◆ **Required action**:
Only the stretch below from the line holding "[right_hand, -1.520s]" through the line holding "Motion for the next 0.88" should be restated, word for word and with both ends included; pictures stay out.

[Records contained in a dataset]
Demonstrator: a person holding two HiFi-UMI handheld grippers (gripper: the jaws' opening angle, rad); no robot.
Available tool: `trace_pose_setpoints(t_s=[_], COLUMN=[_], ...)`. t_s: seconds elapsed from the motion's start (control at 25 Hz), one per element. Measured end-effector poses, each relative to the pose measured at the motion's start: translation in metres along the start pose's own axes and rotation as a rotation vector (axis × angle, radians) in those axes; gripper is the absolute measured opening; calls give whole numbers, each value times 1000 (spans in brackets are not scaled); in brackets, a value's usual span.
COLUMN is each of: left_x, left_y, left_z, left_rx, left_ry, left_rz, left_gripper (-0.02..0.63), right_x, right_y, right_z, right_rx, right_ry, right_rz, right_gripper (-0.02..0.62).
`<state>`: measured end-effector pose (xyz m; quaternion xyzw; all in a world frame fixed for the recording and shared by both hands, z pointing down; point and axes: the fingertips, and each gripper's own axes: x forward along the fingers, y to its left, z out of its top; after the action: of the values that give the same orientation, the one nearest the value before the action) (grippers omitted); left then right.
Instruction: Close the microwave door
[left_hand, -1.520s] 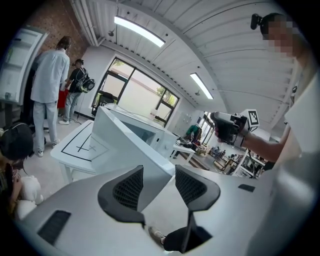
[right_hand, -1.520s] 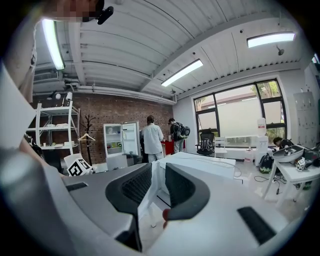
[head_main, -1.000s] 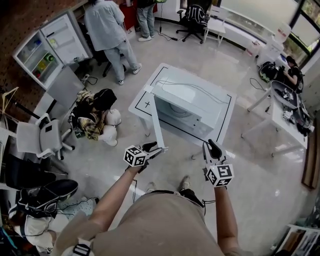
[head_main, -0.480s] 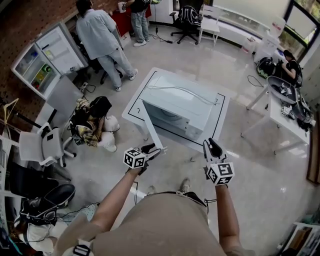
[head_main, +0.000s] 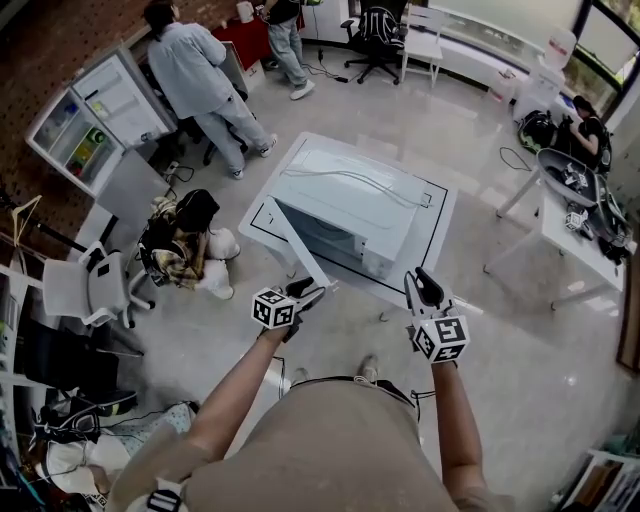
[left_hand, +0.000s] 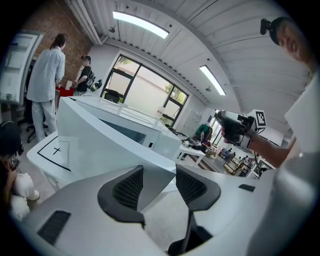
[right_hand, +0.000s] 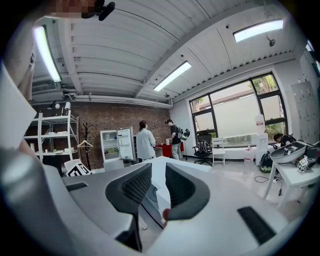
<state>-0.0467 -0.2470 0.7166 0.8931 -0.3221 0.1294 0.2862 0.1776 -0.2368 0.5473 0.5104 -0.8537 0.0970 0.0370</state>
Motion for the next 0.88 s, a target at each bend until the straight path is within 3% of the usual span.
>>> trace_pose_setpoints(t_s=[0.88], left_x=[46], left_y=[-3], left_z=[25], left_rx=[-41], left_ry=[-56], left_rz=[69], left_gripper=[196], right_x=[15], right_y=[-23], right_z=[9], right_rx=[-40], right_ry=[15], right_rz=[110], right_gripper=[86])
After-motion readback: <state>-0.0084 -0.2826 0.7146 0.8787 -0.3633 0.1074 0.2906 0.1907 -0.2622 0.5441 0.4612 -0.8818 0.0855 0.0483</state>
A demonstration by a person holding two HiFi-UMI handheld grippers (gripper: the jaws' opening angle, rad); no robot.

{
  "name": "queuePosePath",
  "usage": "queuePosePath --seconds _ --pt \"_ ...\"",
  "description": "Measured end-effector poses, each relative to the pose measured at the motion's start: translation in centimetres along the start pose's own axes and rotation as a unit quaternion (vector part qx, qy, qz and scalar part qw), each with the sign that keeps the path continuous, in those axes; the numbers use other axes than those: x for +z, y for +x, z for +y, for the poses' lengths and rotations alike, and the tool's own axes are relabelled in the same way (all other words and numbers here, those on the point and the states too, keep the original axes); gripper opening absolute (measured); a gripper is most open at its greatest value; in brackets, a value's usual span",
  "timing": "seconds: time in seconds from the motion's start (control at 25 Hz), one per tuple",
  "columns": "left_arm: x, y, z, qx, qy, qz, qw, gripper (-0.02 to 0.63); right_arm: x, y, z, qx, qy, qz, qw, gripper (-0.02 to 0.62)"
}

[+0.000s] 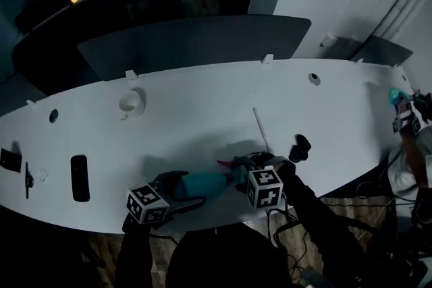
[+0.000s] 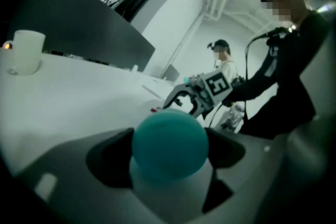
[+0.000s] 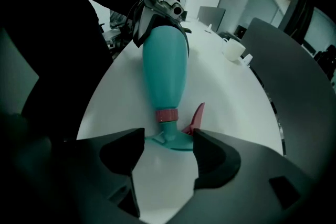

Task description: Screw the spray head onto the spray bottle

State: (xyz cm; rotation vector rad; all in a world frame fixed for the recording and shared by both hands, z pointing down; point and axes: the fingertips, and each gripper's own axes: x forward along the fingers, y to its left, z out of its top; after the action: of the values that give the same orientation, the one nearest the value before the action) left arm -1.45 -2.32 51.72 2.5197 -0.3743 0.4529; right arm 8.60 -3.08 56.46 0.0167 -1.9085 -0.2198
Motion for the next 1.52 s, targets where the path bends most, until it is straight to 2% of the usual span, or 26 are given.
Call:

◆ **Written answer**:
[right_hand, -1.520s] 
[head_main, -1.000s] 
[head_main, -0.480s] 
[head_main, +0.000s] 
[left_hand, +0.000s] 
[right_hand, +0.000s] 
<state>-0.0467 -0.2470 0.7166 0.8931 -0.3221 0.1294 0.2862 0.1776 -0.2368 0.5473 0.5104 -0.8537 0.0970 0.0370</state>
Motion for the next 0.88 s, a target at each bend until the straight path is within 3% of the usual span.

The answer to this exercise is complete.